A Generative Model for Disentangling Galaxy Photometric Parameters
Keen Leung, Colen Yan, Jun Yin

TL;DR
This paper introduces a Conditional AutoEncoder framework trained on simulated galaxy images to efficiently and accurately extract morphological parameters, offering a scalable alternative to traditional fitting methods for large surveys.
Contribution
We develop a CAE model that disentangles galaxy morphological parameters from images, enabling rapid and precise characterization at scale.
Findings
Accurately recovers galaxy parameters like flux and size
Efficiently processes large datasets with high fidelity
Outperforms traditional parametric fitting methods
Abstract
Ongoing and future photometric surveys will produce unprecedented volumes of galaxy images, necessitating robust, efficient methods for deriving galaxy morphological parameters at scale. Traditional approaches, such as parametric light-profile fitting, offer valuable insights but become computationally prohibitive when applied to billions of sources. In this work, we propose a Conditional AutoEncoder (CAE) framework to simultaneously model and characterize galaxy morphology.

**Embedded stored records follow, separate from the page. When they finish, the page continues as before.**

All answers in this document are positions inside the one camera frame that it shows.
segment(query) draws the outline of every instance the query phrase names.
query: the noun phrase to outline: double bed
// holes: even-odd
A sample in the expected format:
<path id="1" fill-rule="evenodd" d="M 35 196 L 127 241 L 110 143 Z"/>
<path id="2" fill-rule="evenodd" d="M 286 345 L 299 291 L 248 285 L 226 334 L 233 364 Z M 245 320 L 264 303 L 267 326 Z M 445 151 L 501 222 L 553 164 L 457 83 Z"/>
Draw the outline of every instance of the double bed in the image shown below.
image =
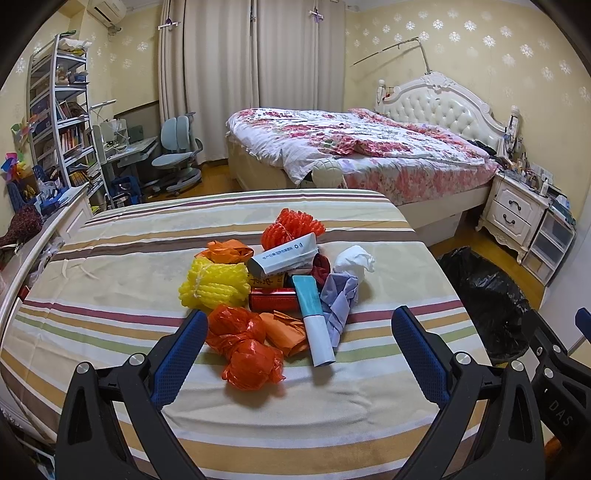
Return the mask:
<path id="1" fill-rule="evenodd" d="M 497 151 L 505 132 L 483 100 L 439 72 L 397 87 L 380 80 L 374 112 L 249 109 L 228 128 L 243 189 L 298 188 L 318 159 L 332 158 L 349 188 L 384 194 L 421 239 L 486 202 L 498 164 L 466 140 Z"/>
<path id="2" fill-rule="evenodd" d="M 221 380 L 226 361 L 205 347 L 163 415 L 208 478 L 391 479 L 438 411 L 392 337 L 392 311 L 408 305 L 453 351 L 488 359 L 428 249 L 385 196 L 367 190 L 232 193 L 95 216 L 53 257 L 24 304 L 0 319 L 0 384 L 9 391 L 0 395 L 20 410 L 16 426 L 53 444 L 76 365 L 120 365 L 149 351 L 189 313 L 177 289 L 193 256 L 229 238 L 260 251 L 262 231 L 285 207 L 324 223 L 319 244 L 331 262 L 352 245 L 376 260 L 336 363 L 313 368 L 303 352 L 285 362 L 279 385 L 242 392 Z M 117 404 L 116 412 L 135 461 L 153 474 L 125 409 Z M 460 464 L 482 414 L 479 403 Z"/>

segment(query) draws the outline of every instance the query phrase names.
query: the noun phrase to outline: black garbage bag
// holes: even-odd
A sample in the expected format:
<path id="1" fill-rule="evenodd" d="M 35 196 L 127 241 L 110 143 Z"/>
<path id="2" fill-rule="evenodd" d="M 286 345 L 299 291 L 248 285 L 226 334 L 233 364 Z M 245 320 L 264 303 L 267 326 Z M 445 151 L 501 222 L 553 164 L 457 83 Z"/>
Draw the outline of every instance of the black garbage bag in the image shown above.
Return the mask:
<path id="1" fill-rule="evenodd" d="M 493 364 L 519 358 L 529 348 L 521 318 L 531 310 L 521 289 L 495 264 L 462 247 L 437 259 L 472 319 Z"/>

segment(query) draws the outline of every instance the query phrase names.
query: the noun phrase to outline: drawer handle
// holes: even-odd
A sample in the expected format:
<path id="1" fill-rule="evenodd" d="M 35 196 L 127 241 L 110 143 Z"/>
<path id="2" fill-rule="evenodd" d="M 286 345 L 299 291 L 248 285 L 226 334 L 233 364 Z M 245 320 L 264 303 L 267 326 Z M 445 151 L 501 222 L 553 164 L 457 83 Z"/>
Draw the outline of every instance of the drawer handle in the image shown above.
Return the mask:
<path id="1" fill-rule="evenodd" d="M 517 202 L 516 202 L 516 201 L 514 201 L 514 200 L 509 200 L 509 206 L 513 205 L 514 203 L 517 205 L 517 209 L 518 209 L 519 211 L 521 211 L 521 207 L 519 206 L 519 203 L 517 203 Z"/>
<path id="2" fill-rule="evenodd" d="M 505 215 L 504 213 L 503 213 L 503 218 L 505 219 L 505 221 L 506 221 L 506 222 L 507 222 L 509 225 L 515 225 L 515 221 L 514 221 L 514 220 L 512 220 L 512 221 L 509 221 L 509 220 L 507 220 L 507 215 Z"/>

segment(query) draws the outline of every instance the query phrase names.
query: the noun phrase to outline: white ball
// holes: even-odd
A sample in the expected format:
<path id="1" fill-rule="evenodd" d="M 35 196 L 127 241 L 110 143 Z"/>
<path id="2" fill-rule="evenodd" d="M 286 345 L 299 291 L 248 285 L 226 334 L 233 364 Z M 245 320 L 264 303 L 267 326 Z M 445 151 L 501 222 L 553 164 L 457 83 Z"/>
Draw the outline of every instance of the white ball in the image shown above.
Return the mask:
<path id="1" fill-rule="evenodd" d="M 312 180 L 319 189 L 335 189 L 344 182 L 339 162 L 332 158 L 321 158 L 312 167 Z"/>

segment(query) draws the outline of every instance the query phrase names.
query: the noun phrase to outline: ceiling
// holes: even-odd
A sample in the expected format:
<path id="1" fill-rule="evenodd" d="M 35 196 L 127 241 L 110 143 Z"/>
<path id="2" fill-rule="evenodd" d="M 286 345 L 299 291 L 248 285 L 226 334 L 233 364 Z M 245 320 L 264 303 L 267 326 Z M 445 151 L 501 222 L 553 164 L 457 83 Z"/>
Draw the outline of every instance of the ceiling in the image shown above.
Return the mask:
<path id="1" fill-rule="evenodd" d="M 150 7 L 151 5 L 161 4 L 163 0 L 121 0 L 127 10 L 136 10 L 137 8 Z"/>
<path id="2" fill-rule="evenodd" d="M 410 2 L 412 0 L 345 0 L 347 5 L 354 10 L 364 11 L 370 8 L 381 7 L 383 5 L 395 4 L 399 2 Z M 524 7 L 537 8 L 530 0 L 501 0 L 512 4 L 523 5 Z"/>

Our CAE is trained on a suite of realistic mock galaxy images generated via GalSim, encompassing a broad range of galaxy types, photometric parameters (e.g., flux, half-light radius, Sersic index, ellipticity), and observational conditions. By encoding each galaxy image into a low-dimensional latent representation conditioned on key parameters, our model effectively recovers these morphological features in a…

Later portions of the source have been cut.